How much vitamin D does a postmenopausal woman need?
By David Liu, PHD
Saturday March 2, 2013 (foodconsumer.org) -- A review recently published in Current Medical Research and Opinion says that the European Society for Clinical and Economic Aspects of Osteoporosis and Osteoarthritis (ESCEO) now recomends that women who have less than 50 nmol/L or 20 ng/mL of vitamin D should take 800 to 1000 IU of this vitamin per day to maintain a healthy level of vitamin D.
Prof R. Rizzoli from Division of Bone Diseases, Department of Internal Medicine Specialties, Geneva University Hospital and Faculty of Medicine in Geneva, Switzerland and colleagues, reports that they found vitamin D has both skeletal and extra-skeletal benefits.
Specifically, the authors say women with serum 25-hydroxyvitamin D levels lower than 50 nmol/L are at risk of increased bone turnover, bone loss and possibility mineralization defects, compared with those having greater than 50 nmol/L of vitamin D. Women with such a low vitmain D level are also at higher risk for frailty, nonvertebral and hip fracture and all-cause mortality.
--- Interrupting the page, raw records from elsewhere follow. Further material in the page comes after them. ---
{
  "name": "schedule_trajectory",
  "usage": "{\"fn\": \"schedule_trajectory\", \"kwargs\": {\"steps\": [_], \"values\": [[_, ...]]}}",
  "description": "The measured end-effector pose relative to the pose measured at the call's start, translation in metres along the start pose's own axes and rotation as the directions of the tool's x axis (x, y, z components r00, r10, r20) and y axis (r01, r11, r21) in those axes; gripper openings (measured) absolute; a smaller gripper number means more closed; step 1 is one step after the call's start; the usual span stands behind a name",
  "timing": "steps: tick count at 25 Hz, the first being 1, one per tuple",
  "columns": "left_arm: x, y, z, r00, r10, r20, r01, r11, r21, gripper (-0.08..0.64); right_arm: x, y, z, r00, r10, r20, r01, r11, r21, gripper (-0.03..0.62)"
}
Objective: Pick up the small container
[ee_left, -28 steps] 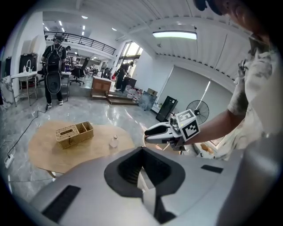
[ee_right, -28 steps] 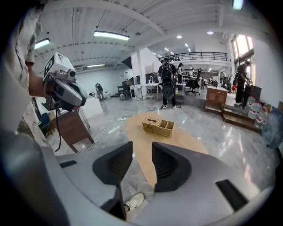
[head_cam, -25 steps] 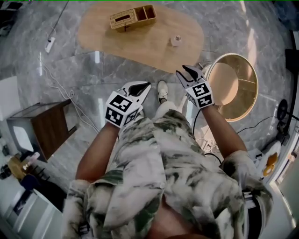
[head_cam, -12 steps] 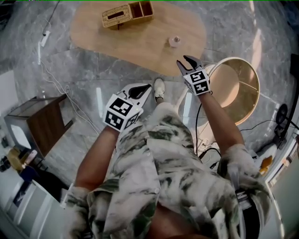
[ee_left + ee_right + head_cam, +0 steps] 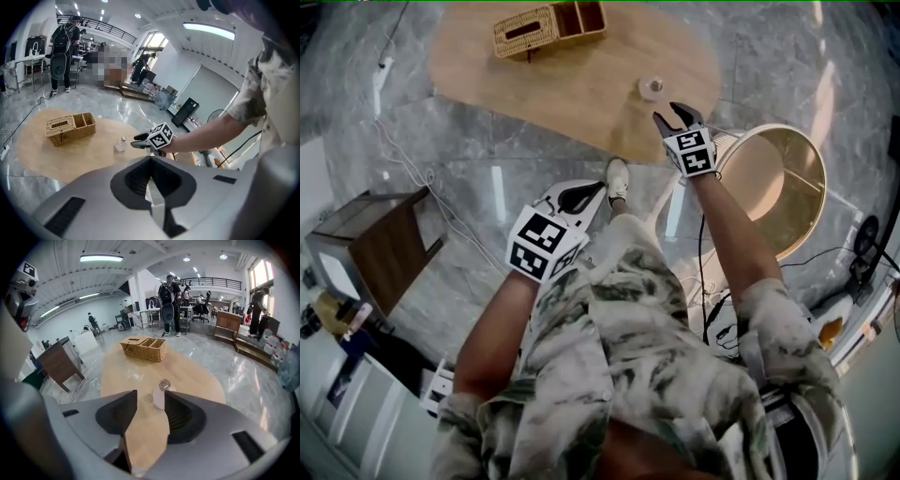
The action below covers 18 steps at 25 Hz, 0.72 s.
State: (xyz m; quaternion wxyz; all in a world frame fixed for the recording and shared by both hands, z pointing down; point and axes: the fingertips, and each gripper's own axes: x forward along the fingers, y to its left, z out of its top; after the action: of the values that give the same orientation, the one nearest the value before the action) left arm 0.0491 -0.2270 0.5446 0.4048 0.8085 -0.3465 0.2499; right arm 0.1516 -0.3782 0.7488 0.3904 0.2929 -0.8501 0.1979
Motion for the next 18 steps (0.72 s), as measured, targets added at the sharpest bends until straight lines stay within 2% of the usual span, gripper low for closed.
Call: {"fn": "schedule_trajectory", "kwargs": {"steps": [8,18], "values": [[0.019,0.008,-0.008,1.000,-0.011,-0.020,0.010,1.000,-0.027,0.021,0.050,-0.030,-0.005,0.999,-0.035,0.024,0.033,0.997,0.068,0.222],[0.023,0.022,-0.022,1.000,-0.015,-0.021,0.013,0.998,-0.067,0.021,0.097,-0.043,-0.005,0.998,-0.062,0.027,0.060,0.995,0.074,0.221]]}}
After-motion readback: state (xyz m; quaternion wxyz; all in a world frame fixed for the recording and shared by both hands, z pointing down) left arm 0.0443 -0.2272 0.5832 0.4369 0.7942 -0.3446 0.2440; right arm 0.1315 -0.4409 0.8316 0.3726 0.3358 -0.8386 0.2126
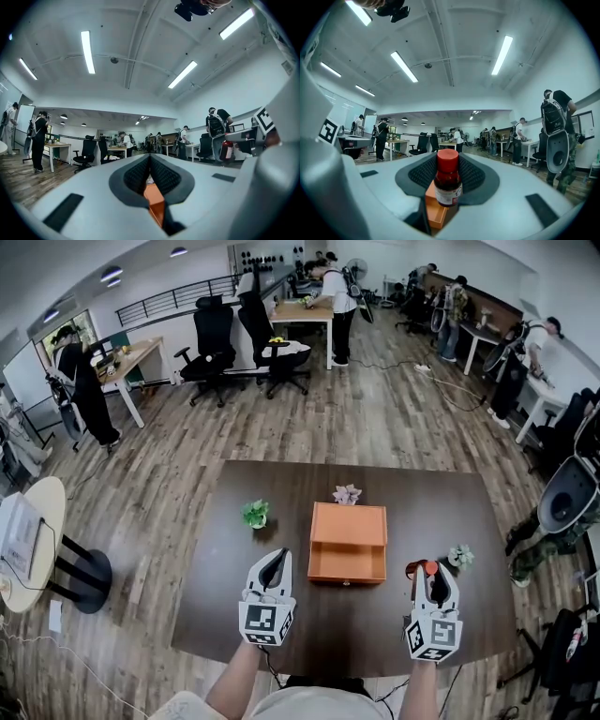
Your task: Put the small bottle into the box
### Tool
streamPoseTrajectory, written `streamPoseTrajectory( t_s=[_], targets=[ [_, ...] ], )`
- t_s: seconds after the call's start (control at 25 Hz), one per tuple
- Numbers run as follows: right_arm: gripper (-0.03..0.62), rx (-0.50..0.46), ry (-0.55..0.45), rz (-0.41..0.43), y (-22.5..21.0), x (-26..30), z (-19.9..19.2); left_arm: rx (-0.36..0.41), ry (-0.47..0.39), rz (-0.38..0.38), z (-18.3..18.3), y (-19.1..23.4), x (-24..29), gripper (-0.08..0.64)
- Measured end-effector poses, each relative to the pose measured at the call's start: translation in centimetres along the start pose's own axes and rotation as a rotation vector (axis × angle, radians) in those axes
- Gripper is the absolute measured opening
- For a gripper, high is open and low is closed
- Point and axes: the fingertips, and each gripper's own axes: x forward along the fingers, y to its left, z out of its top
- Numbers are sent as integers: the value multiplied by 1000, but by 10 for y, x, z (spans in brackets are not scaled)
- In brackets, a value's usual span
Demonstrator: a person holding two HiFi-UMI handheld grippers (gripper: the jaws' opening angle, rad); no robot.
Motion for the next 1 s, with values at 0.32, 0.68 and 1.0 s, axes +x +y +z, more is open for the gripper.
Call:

According to the authors, the ESCEO now recommends that women should maintain serum vitamin D levels at 50 nmol/L or 20 ng/mL or higher. Those whose serum vitamin D falls below this level should have 800 to 1000 IU per day.
The authors say vitamin D supplementation is safe in a dose of up to 10,000 IU per day resulting in an upper limit of 125 nmol/L 25(OH)D.
The ESCEO recommends that those who at an elevated risk for falls and fracture should maintain a minimal serum vitamin D level at 75 nmol/L or 30 ng/ml for the best impact on fracture.
In the U.S., the Institute of Medicine recommends that infants younger than 12 months have 400 IU and people over 71 years have 800 IU of vitamin D per day. It also recomends that individuals at any other age should have daily intake of 600 IU of vitamin D. This recommendation has drawn critism from many vitamin D experts who say that the recommeded daily allownce is way too low.
The best source of vitamin D is the sun. Expsoure of bare hands and the face to the sun for 15 to 20 minutes at the hottes hours of the day in Summer may lead to the synthesis of 10,000 IU of vitamin D.
Vitamin D deficiency has been associated with over 100 health conditions including depression, heart disease, cancer, diabetes, and high blood pressure among others.